Thursday afternoon, I was winding down when I got a call from Veterans First. My usual lunchtime ritual consists of a vegan meal, a podcast like Media Roots Radio & meditation. Anyways, this was the first time I've spoken to this person, so they were anxious to learn about our residential project and to refer a client.
Barbara is unique in many ways. She's a double amputee, 69 years old and she was recently mugged. They told me she's staying at a Motel 6 in Glendale. They also hoped I could house her immediately, but it's never that easy. The interim is where the process happens, and it always requires time, resources and collaboration. This case was no different.
The next morning I drove out. I enjoyed her company. She has a slight east-coast accent that reminds me of a charming waitress. Barbara has many tattoos, but she also wears the scars of a hard life. When I walked through the door, I knew she was ready to go, so we dived right in.
Before moving on, please apply these principles to whatever you want, but lets use the analogy of a journey to drive home the process of how problem solving works.
The purpose of a good assessment is to determine, "What are the barriers? What resources do we have?" And then, "What is the proper order of priorities?" That's where I started with Barbara. No matter what the situation is, the solution usually starts with identifying resources.
This first step is like making provisions for the journey. What are the needs?
Before leaving, I started on the next step -- which is purely practical. I made a calls, took notes, measured her scooter, confirmed her income, coordinated with her case worker and so on.
This step is like using a map because it helps us chart a course to our destination. How do we get where we want to go?
The final step is like a compass that helps us walk the length of the path. Using the compass consists of exercising our practical knowledge to reach the destination.
Its important to understand that the nature of the journey isn't easy, and that all the planning and provisions in the world can't get us to the destination. Progress is made during the journey because dangers, detours & course corrections will inevitably present themselves along the way.
Again, the 3 things we need to be successful are: Provisions, a map, and a compass. Remember that!
So far I've talked about the Barbara's assessment and action plan, which is the preparation for the journey... so what's next? Well... I don't know. No one does. All that's learned along the way.
What I learned from speaking to Barbara that first day was intuitive; and like all intuitive knowledge, It comes in the form of a deep, profound assurance that's more convincing than sight. Because of this, we have the faith to figure it out one step at a time.
By the way, I think its sad how many people fail to develop their intuitive powers. Too many of us choose to live in the consumer world. Consumption offers easy access to endorphin and dopamine rewards, but deep down we're not satisfied. A sensitive soul, however, drinks from the well of spiritual sensitivity and experiences joy in the best and highest sense, regardless of the circumstances.

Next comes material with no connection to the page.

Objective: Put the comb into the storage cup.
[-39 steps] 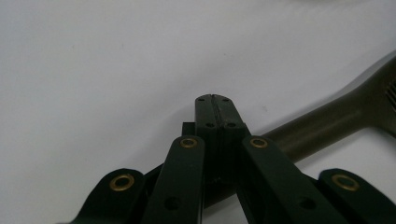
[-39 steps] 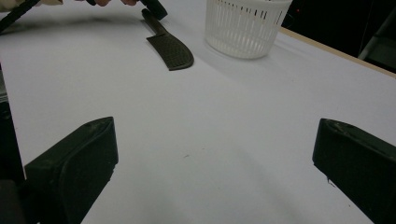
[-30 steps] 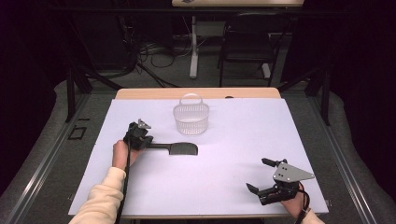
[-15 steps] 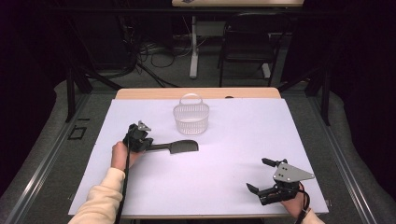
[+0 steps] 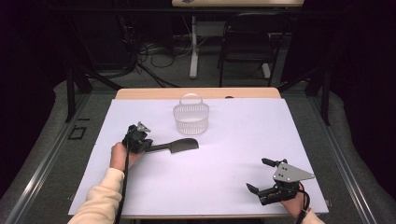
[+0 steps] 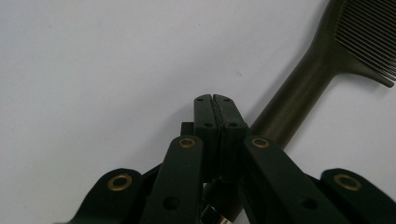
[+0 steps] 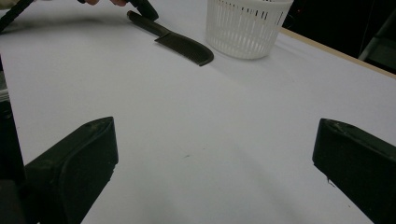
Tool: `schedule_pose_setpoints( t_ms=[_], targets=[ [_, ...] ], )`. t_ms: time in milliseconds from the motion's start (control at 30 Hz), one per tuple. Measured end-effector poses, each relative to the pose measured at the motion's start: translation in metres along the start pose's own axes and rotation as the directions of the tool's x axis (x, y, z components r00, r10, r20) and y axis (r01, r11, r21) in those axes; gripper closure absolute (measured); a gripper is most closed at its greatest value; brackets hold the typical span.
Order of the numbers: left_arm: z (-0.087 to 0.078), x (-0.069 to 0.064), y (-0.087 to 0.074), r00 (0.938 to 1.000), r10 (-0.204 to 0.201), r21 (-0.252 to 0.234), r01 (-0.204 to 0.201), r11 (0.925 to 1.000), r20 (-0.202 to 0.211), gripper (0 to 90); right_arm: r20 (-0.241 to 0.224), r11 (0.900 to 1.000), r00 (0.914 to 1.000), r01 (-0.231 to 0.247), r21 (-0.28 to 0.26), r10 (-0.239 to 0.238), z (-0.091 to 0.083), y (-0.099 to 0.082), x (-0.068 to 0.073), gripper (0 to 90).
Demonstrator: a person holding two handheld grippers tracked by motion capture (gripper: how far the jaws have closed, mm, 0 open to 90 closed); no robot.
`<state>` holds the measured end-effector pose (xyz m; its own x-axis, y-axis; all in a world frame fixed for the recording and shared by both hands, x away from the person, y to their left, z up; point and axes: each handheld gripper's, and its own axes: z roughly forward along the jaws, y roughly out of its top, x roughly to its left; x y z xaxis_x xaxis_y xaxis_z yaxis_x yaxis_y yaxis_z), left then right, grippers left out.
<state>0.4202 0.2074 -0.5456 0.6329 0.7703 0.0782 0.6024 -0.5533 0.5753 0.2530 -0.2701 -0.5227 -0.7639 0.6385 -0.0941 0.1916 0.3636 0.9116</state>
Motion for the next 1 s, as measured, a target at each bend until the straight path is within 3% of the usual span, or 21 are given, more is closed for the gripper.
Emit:
schedule_pose_setpoints(
  t_ms=[100, 367, 800, 1000],
  targets=[
    [-0.001, 0.0, 0.0, 0.9999, 0.001, -0.008, -0.001, 1.0, -0.013, 84.3, -0.001, 1.0, 1.0, -0.001, 0.0, 0.001, 0.0, 0.0, 0.0, 0.0],
    [-0.011, 0.006, 0.001, 0.9972, -0.026, -0.074, 0.021, 0.997, -0.07, 52.8, -0.002, 1.0, 1.0, 0.001, 0.0, -0.001, 0.0, 0.0, 0.0, 0.0],
    [-0.02, 0.006, 0.005, 0.9992, -0.001, -0.116, -0.003, 0.9932, -0.039, 19.2, 0.0, 1.0, 1.0, -0.004, -0.008, 0.004, -0.002, 0.0, -0.001, 0.0],
    [-0.026, 0.006, 0.007, 0.9999, 0.004, -0.119, -0.006, 0.9928, -0.016, 12.4, -0.001, 0.9996, 0.9997, -0.026, -0.011, 0.026, -0.002, 0.0, -0.001, 0.0]
  ],
)
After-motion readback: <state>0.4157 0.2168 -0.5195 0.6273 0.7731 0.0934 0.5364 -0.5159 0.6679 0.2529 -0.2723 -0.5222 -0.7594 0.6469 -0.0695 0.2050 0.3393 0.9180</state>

Do you know what Samsara means? In Indian thought, it refers to the cyclical quality of life, matter and existence. Its ultimately associated with rebirth. As I looked into Barbara's eyes, I knew I could help her live better, and that God was pulling the strings. That's why I said: "Look, it's going to be okay. I don't know how, but this feels right to me. We'll figure this out."
The two steps symbolized by the assessment are like preparing for a journey, but step 3 is the actual journey. To be successful, we have to use a compass, together with the map and provisions, to figure out how to reach the destination along the way.
The literal meaning of the sanscrit word, Samsara, is "wandering" or "world," with the connotation of "cyclical change."
No matter who you are or what you're doing, there's always a problem to be solved, a journey to be made, a river to be crossed. That's the nature of mortal life. Some think this life is an animal existence... but its not. Mortality is the incubator of the gods; It's the germ and the genius of eternal life, and change is constant.
The truth is that we're not alone, this life has purpose, and that experiences like this are designed by God to prepare us for the world to come.
In Barbara's case, there's still a lot of work to do, but we'll be successful, and I'm sure we'll be changed by the journey in unexpected ways. That's where the glory of God is manifest. It's easier to see it looking backward than it is when we're looking ahead.